I can't get over how much I enjoyed being their teacher today! I started off teaching English, focusing on conjugating irregular verbs. At one point, we landed on the verb 'to marry'. I asked them to explain the meaning of this word, which led to a very intriguing conversation. David, an orphan originally from Lodwar (an area struck with droughts and, as a result, intense fighting and killing), explained marriage as people making a family together for the woman to cook and the man to eat. A pretty good definition considering I'm learning that in Kenya a marriage and, more often than not, a family is hardly of much value. He also informed me that their are two options: to marry or to have a nighttime lover- his words not mine. It seemed like a good opportunity to pause for a little chat about marriage and lovers so I plopped myself up onto the teacher's desk (which actually happens to be a cement table formally used to prepare dead bodies for burial or cremation- did I mention that class 4 meets in the hospital's old crematorium? Yeah, kind of grossly weird, I know).
Just so you know, marriage here is a completely different concept than it is in the United States. A Kenyan once explained to me that women here view sex as a part of their wifely duties. It is never something enjoyed or wanted and rarely seen as a way to express love. In her words, sex is a duty much like washing the dishes is-- it's just something a wife has to do. It breaks my heart to think about the role of women in these communities. They're seldom viewed as beautiful creatures deserving of love and tender care. They're more frequently items of mistreatment and abuse. Sorry, I've somehow gone off on a tangent, but I want to give you a picture of what most marriages and relationships we work among look like. I think this idea that sex is just what you have to do in a marriage often translates into other aspects of what it means to be a family. Because sex is not considered an expression of love nor a way to create an intimate union between a husband and a wife, children are viewed as mere result of a household job. As you can imagine, this does little to create a bond of unconditional love and adoration between a parent and their child.

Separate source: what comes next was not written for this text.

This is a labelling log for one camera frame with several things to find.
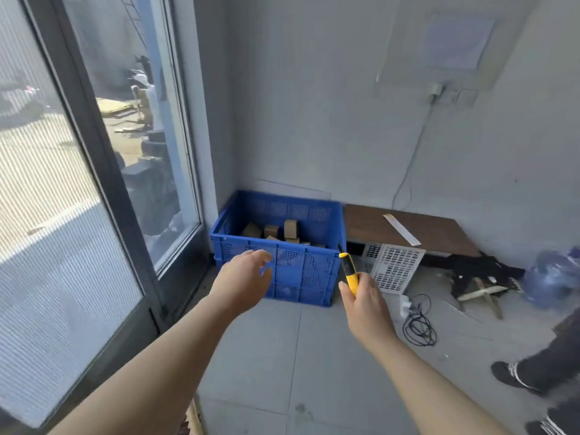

I asked David what he thought was more honoring and pleasing to God-- a marriage or a nighttime lover. I was thankful that his answer to my question was a marriage- it means we've taught him something of importance at Oasis! This was the perfect opportunity for me to talk about God's design for marriage and relationships. I wanted them to understand that marriage is more than just forming household responsibilities, it's a means to glorifying God. The kids were eager to hear me explain why I wanted to get married someday. I've never seen this group of boys sit so quietly as they listened intently to each word I had to say. They were amazed that my thoughts on marriage had so much with to do with bringing glory to God as I told them that I believed marriage was intended to unite two people who could do more for the kingdom of God together than they could do apart. My 4th grade class had suddenly turned into a dating/marriage counseling session as the kids asked questions that I attempted (although lacking any experience in marriage and only failed experiences in dating) to answer. I didn't realize when I decided to teach about irregular verb conjugations that my lesson for today would transition into such a talk, but God had other plans. I love that when I least expect it he will give me an opportunity to talk about his love, grace and design for life.